=== PROVIDED INFORMATION ===

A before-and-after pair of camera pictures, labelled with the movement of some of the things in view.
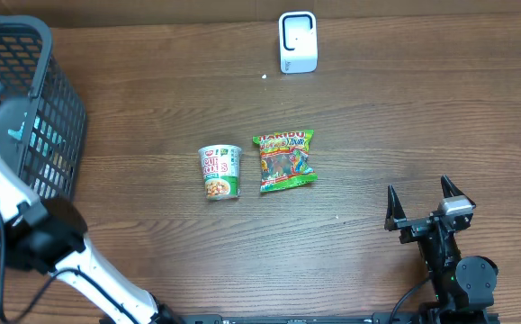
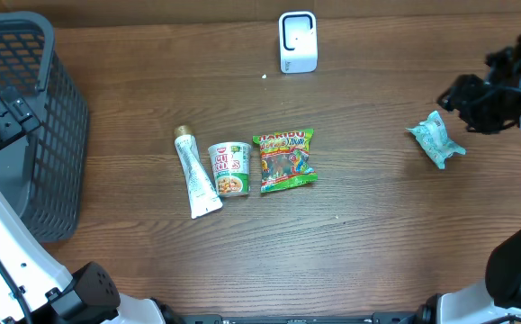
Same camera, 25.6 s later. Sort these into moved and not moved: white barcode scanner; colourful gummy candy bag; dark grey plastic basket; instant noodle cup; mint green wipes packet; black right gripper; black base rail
Moved: black right gripper; instant noodle cup; mint green wipes packet
Not moved: dark grey plastic basket; colourful gummy candy bag; white barcode scanner; black base rail
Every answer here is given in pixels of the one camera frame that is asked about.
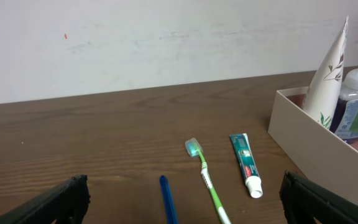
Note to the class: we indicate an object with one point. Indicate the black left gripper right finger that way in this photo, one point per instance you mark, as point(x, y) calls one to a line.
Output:
point(307, 202)

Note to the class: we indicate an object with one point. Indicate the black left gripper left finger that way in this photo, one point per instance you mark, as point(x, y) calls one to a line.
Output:
point(67, 202)

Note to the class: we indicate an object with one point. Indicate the white box pink interior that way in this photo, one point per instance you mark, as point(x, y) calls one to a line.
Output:
point(324, 158)

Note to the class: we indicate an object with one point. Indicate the teal toothpaste tube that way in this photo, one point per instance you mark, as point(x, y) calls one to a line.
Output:
point(247, 164)

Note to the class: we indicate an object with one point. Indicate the blue disposable razor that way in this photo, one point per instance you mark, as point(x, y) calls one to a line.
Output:
point(169, 205)

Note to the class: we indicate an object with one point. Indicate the white cream shampoo tube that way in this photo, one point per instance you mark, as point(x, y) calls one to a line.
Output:
point(322, 94)

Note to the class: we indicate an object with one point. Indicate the green white toothbrush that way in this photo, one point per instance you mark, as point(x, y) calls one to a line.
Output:
point(194, 149)

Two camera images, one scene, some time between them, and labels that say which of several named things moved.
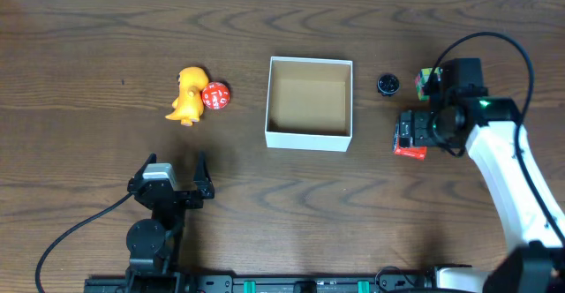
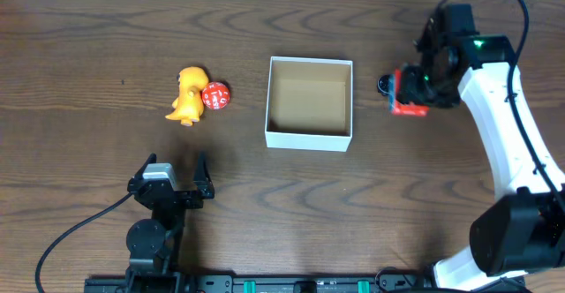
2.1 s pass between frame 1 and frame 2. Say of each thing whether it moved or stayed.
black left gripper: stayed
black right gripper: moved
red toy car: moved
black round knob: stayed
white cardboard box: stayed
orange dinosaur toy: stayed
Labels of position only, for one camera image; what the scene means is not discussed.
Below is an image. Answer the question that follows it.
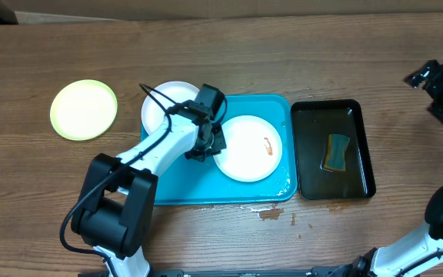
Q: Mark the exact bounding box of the white plate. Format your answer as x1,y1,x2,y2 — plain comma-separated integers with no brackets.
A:
142,81,199,135
214,115,283,182

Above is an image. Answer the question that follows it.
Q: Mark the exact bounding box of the green yellow sponge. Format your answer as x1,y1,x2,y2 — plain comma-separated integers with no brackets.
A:
322,134,350,172

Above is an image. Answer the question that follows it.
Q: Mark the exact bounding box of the yellow-green rimmed plate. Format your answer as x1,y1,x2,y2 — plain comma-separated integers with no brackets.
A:
49,79,118,141

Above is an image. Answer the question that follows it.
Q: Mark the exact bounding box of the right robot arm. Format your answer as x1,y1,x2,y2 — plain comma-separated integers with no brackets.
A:
321,60,443,276

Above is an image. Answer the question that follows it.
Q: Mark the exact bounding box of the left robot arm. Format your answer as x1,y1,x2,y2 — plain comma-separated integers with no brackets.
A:
59,100,228,276

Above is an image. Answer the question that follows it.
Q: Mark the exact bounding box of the teal plastic tray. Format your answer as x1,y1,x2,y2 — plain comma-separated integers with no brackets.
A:
155,94,298,205

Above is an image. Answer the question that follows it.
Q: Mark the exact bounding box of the black rectangular water tray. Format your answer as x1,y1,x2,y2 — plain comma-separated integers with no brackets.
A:
291,99,376,200

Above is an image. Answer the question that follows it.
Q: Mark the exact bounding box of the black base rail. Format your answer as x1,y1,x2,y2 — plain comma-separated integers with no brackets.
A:
78,265,421,277

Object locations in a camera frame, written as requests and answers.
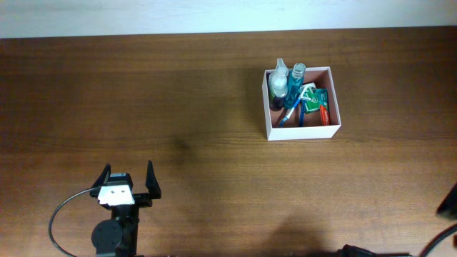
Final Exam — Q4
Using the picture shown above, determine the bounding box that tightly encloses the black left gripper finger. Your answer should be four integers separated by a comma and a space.
145, 160, 161, 199
92, 163, 111, 188

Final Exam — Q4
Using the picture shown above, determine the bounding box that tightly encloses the purple foam soap pump bottle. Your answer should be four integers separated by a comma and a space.
268, 58, 288, 111

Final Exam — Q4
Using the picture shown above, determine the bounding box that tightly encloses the blue white toothbrush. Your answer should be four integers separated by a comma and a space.
278, 85, 308, 128

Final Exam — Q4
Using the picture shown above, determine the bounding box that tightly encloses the teal Listerine mouthwash bottle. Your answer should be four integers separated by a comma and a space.
283, 63, 306, 109

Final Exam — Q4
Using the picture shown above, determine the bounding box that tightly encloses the blue disposable razor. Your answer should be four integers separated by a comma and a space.
299, 83, 318, 127

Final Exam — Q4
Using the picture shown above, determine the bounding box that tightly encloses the green Dettol soap box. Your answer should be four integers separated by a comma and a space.
299, 83, 328, 114

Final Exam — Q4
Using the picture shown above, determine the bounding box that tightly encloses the green toothpaste tube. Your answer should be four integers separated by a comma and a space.
316, 89, 331, 126

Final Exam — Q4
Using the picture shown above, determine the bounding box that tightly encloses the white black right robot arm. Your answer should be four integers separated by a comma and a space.
436, 184, 457, 220

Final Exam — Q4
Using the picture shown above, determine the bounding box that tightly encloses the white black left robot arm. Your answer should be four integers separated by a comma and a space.
90, 161, 161, 257

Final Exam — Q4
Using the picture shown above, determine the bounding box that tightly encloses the pink open cardboard box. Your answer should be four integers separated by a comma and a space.
262, 66, 341, 141

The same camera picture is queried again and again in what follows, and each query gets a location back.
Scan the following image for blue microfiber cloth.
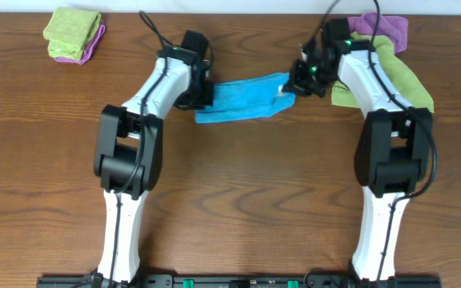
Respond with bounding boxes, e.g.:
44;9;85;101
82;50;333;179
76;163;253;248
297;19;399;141
194;72;296;124

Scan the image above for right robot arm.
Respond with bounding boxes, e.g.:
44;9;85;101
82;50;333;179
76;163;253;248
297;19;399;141
280;18;441;287

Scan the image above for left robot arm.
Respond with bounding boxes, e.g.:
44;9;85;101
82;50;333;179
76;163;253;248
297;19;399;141
91;30;214;287

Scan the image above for crumpled purple cloth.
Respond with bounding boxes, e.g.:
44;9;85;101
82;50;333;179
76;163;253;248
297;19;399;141
347;12;409;53

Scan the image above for crumpled green cloth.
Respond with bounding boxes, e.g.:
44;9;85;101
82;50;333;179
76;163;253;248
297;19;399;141
331;35;435;113

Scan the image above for folded purple cloth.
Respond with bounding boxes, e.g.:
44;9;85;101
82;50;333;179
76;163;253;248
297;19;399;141
54;20;106;65

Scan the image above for folded green cloth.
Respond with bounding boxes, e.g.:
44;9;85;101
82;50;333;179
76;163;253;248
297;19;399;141
43;7;101;61

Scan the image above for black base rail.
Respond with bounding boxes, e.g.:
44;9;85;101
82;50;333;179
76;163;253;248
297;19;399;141
36;273;443;288

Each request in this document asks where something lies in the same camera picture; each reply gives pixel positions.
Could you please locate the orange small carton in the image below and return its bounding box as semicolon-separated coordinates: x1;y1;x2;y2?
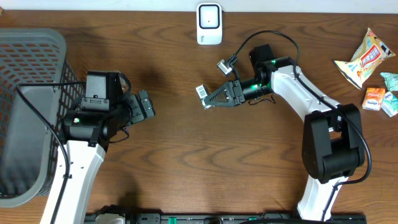
362;88;386;111

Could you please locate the mint green pack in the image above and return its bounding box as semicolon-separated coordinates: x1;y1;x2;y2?
381;72;398;91

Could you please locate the white barcode scanner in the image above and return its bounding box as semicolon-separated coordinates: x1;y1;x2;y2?
197;2;223;45

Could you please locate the round tape roll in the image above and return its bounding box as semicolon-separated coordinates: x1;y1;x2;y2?
195;85;214;110

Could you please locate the teal small carton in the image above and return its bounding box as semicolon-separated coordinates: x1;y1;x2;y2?
381;91;397;117

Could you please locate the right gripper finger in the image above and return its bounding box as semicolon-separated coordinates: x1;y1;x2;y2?
205;99;234;108
210;82;233;101

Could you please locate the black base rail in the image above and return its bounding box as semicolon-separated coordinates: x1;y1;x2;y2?
83;212;368;224

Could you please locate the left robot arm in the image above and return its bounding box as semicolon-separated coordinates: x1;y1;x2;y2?
41;71;155;223

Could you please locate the yellow snack bag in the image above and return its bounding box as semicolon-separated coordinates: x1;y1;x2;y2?
333;28;395;90

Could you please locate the grey plastic shopping basket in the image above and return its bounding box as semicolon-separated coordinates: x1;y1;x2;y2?
1;28;85;208

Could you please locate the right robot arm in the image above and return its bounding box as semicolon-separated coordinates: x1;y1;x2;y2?
196;44;365;221

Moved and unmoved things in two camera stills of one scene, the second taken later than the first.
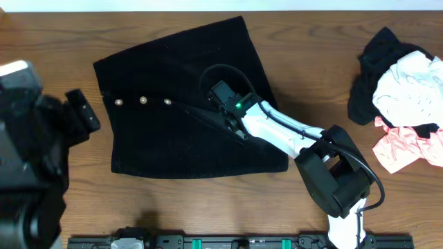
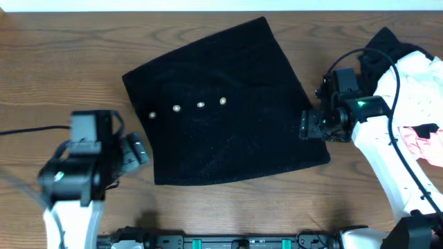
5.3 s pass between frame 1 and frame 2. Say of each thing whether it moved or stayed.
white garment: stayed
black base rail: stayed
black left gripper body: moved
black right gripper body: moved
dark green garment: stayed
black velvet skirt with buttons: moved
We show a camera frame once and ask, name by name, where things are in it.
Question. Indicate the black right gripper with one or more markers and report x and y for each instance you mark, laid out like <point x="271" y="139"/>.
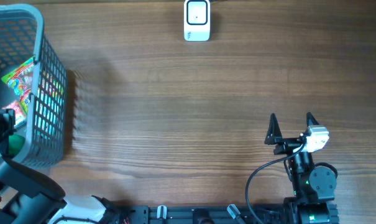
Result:
<point x="274" y="136"/>

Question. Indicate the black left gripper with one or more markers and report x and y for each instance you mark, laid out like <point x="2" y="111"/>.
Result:
<point x="7" y="116"/>

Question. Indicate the green lid jar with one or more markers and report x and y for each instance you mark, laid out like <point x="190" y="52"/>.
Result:
<point x="16" y="143"/>

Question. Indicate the colourful Haribo candy bag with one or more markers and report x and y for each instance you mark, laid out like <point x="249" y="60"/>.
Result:
<point x="20" y="80"/>

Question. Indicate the small red candy packet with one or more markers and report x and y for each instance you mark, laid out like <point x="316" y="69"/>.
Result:
<point x="21" y="116"/>

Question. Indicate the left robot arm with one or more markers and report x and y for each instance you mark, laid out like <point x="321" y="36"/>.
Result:
<point x="28" y="196"/>

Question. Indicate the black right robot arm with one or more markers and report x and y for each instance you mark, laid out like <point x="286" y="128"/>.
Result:
<point x="313" y="184"/>

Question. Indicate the white barcode scanner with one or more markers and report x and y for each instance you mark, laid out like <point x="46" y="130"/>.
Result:
<point x="197" y="20"/>

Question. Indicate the grey plastic basket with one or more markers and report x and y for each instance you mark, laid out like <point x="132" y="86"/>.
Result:
<point x="22" y="37"/>

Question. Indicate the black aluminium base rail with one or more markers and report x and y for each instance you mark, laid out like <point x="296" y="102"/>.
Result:
<point x="265" y="213"/>

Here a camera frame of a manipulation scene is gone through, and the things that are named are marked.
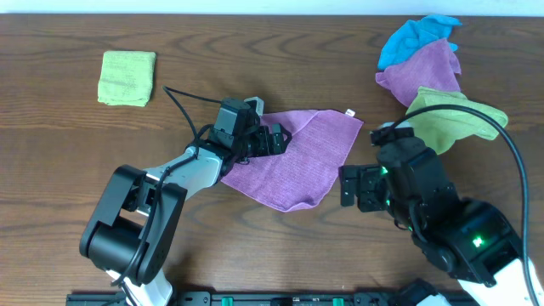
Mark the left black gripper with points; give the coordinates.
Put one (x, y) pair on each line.
(275, 141)

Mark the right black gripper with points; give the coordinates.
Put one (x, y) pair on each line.
(367, 178)

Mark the purple microfiber cloth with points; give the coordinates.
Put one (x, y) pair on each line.
(300, 177)

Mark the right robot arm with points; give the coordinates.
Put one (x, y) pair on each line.
(468, 239)

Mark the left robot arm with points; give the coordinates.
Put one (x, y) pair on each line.
(131, 229)

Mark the loose green cloth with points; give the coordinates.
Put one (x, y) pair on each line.
(440, 129)

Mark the purple cloth under blue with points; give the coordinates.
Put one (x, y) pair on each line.
(433, 66)

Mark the blue crumpled cloth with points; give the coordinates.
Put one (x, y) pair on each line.
(413, 35)

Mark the folded green cloth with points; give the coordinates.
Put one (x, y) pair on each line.
(126, 78)

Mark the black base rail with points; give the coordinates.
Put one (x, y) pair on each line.
(235, 299)

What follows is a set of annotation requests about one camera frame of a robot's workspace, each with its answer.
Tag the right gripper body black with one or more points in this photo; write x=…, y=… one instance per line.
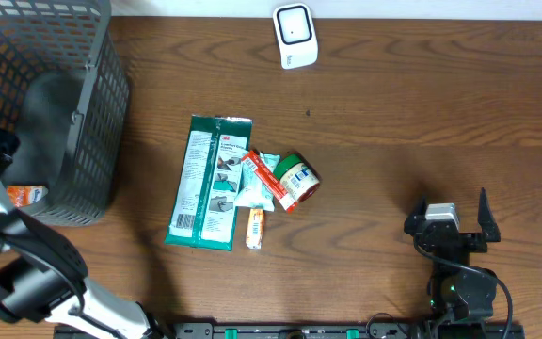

===

* PROBLEM DESCRIPTION
Copy out every line of the data in which the word "microfiber" is found.

* THE COMPLETED TASK
Scan the following image for blue microfiber cloth.
Mark the purple microfiber cloth with points; give the coordinates.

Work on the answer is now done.